I will be in Cresent July 15 through July 22 with family and friends.  This is a new area for me to fish, shrimp and crab. I have a 18 foot flats boat and live in Satellite Beach ,Florida. Its funny that I need to go north to get back to the south. I have a 9ft cast net and a 10ft sein net for shrimp. Sight fishing the Atlantic and Lagoon flat are what I am familiar with. Not sure if I should head south to Doboy Sound or North to Sapelo Sound. My daughter loves flounder and my wife loves blue crabs. Thanks for any help.


----------



## fuelman1 (Jul 2, 2017)

Assuming you'll put in at Bellville ramp. From there it's a pretty straight shot out to Sapelo sound. There are lots of places to fish in and around Sapelo Sound. A good day trip would be to ride out to Blackbeard Island and go down Blackbeard Creek to Cabretta Inlet. Some good trout and sheepshead fishing along the bluffs on the creek and a pretty ride. Lots of sandbars so mind your channel markers going in and out of the sound. Eat dinner one night at B&J's in Darien. Killer fried shrimp. Don't go on the weekend unless you're willing to wait. It's a seafood buffet and it gets crowded.


----------



## crabby (Jul 2, 2017)

I will be staying  near Ga Hwy 99 and Blackbeard Creek. B&J's is awesome , went a few years ago on the way to Savannah.


----------



## crabby (Jul 2, 2017)

My wife is from NOLA and I am From Galveston , Tx. ,so it is so nice to get back to the South and tidal marsh.


----------



## Bream Pole (Jul 2, 2017)

The Blackbeard creek he is speaking of runs behind Blackbeard Island and nowhere near 99.


----------



## crabby (Jul 2, 2017)

Bellville ramp is were I plan to launch. Then travel south and east to the dock/house on Blackbeard creek.


----------



## killswitch (Jul 3, 2017)

paddler said:


> The Blackbeard creek he is speaking of runs behind Blackbeard Island and nowhere near 99.

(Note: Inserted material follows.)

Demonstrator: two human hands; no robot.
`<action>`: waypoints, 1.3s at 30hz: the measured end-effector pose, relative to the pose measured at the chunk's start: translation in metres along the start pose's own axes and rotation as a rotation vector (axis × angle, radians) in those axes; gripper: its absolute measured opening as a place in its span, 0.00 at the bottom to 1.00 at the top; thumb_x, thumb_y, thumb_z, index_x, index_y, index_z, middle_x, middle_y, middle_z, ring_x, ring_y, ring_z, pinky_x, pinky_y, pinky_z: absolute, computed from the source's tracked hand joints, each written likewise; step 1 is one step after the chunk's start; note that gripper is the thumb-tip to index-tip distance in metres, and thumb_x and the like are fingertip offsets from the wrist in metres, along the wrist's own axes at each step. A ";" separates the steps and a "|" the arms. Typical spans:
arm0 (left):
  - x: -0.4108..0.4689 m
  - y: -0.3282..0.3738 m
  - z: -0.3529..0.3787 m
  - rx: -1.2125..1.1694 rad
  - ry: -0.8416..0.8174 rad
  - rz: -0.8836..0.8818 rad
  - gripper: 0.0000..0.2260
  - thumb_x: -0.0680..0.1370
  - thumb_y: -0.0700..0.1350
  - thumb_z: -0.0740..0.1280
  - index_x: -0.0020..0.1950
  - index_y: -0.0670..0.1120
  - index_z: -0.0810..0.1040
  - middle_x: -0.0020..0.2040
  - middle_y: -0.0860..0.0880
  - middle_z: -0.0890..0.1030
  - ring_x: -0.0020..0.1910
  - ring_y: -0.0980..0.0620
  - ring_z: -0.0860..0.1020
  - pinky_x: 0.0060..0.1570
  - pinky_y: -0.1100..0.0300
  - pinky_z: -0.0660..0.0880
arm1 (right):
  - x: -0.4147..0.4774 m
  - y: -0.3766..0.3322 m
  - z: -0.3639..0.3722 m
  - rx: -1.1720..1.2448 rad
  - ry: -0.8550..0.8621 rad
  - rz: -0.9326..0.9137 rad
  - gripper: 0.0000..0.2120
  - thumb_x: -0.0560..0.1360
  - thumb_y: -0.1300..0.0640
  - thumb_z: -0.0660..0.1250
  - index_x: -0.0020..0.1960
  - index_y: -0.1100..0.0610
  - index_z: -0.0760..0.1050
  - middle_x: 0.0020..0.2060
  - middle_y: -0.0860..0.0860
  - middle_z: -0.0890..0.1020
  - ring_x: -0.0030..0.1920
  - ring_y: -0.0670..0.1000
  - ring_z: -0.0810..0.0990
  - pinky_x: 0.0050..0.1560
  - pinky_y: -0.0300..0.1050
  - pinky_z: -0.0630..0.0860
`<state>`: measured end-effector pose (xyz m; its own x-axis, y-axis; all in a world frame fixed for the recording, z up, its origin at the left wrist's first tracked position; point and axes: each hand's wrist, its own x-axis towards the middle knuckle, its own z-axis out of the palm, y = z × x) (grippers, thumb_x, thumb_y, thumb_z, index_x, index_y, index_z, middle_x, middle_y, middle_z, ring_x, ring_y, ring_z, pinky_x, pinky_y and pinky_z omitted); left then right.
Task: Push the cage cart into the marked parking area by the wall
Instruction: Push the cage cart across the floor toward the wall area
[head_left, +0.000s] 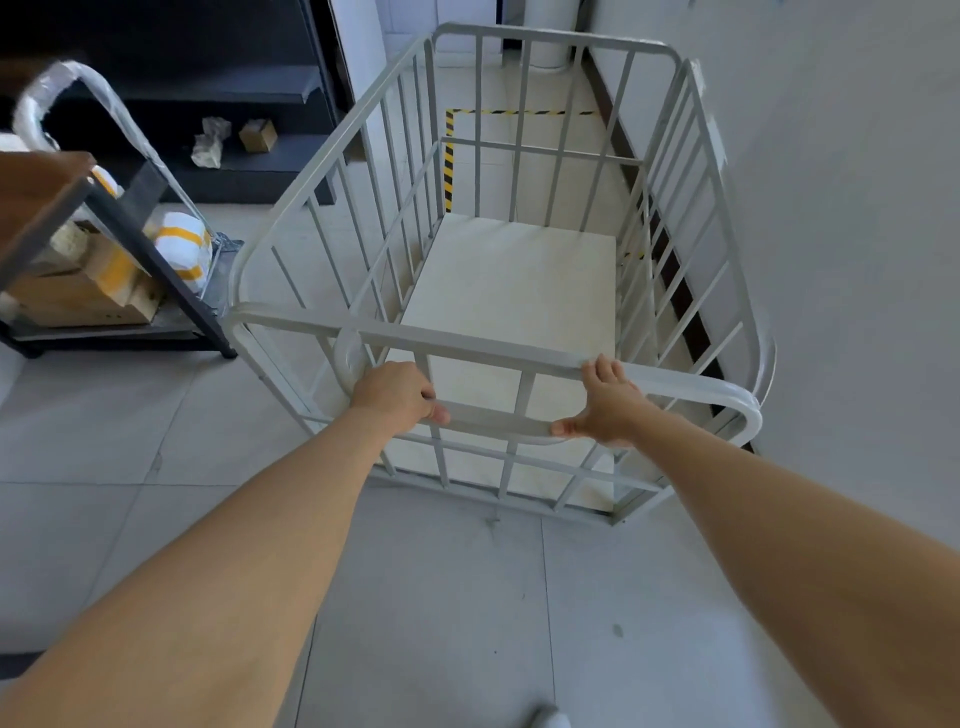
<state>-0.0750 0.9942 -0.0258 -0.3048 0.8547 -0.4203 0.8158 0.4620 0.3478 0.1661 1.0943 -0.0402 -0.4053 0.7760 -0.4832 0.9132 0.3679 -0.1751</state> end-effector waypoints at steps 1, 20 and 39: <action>0.007 0.005 -0.001 -0.009 0.006 -0.007 0.16 0.69 0.57 0.73 0.49 0.47 0.85 0.47 0.48 0.85 0.48 0.46 0.81 0.47 0.54 0.77 | 0.007 0.005 -0.006 -0.006 -0.002 -0.008 0.55 0.70 0.36 0.67 0.78 0.61 0.36 0.78 0.57 0.39 0.78 0.57 0.37 0.77 0.53 0.44; 0.180 0.087 -0.047 -0.003 -0.006 -0.005 0.13 0.73 0.54 0.71 0.40 0.44 0.80 0.36 0.48 0.78 0.41 0.45 0.79 0.38 0.58 0.69 | 0.157 0.081 -0.108 -0.056 0.082 0.050 0.59 0.65 0.26 0.62 0.78 0.58 0.37 0.78 0.55 0.40 0.78 0.56 0.37 0.75 0.58 0.37; 0.357 0.190 -0.099 0.126 0.045 -0.058 0.14 0.73 0.54 0.70 0.48 0.44 0.84 0.43 0.46 0.82 0.44 0.47 0.79 0.42 0.57 0.73 | 0.328 0.151 -0.221 -0.066 0.033 0.014 0.62 0.65 0.26 0.62 0.77 0.66 0.36 0.77 0.62 0.40 0.77 0.61 0.38 0.78 0.53 0.41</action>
<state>-0.0777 1.4103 -0.0263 -0.3729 0.8383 -0.3978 0.8505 0.4802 0.2148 0.1613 1.5174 -0.0360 -0.3944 0.7974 -0.4567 0.9146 0.3888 -0.1110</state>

I wondered that myself, but if you look at google map of the area, they have Sapelo, Julienton, White Chimney, Crescent, and some other rivers labeled as Blackbeard creek. Not sure why, but there are lots of Blackbeard creeks according to google.


----------



## fuelman1 (Jul 3, 2017)

Google maps has everything as Blackbeard Creek. That's the Crescent River. You can run west and head up the intercoastal to get to Sapelo Sound. Lots of spots to stop and fish.

http://www.charts.noaa.gov/OnLineViewer/11510.shtml


----------



## crabby (Jul 3, 2017)

Sorry about that ,I was using google map .


----------



## killswitch (Jul 3, 2017)

fuelman1 said:


> Google maps has everything as Blackbeard Creek. That's the Crescent River. You can run west and head up the intercoastal to get to Sapelo Sound. Lots of spots to stop and fish.
> 
> http://www.charts.noaa.gov/OnLineViewer/11510.shtml




Now you have something to work with using this chart.


----------



## crabby (Jul 3, 2017)

Thank you for the NOAA chart. Looks like I have deep water to the Atlantic from the house. I fish tarpon and triple tail a lot in my area and can't wait to see what coastal Georgia has to offer. Google maps really threw me off.  I should know better.


----------



## killswitch (Jul 3, 2017)

pm sent


----------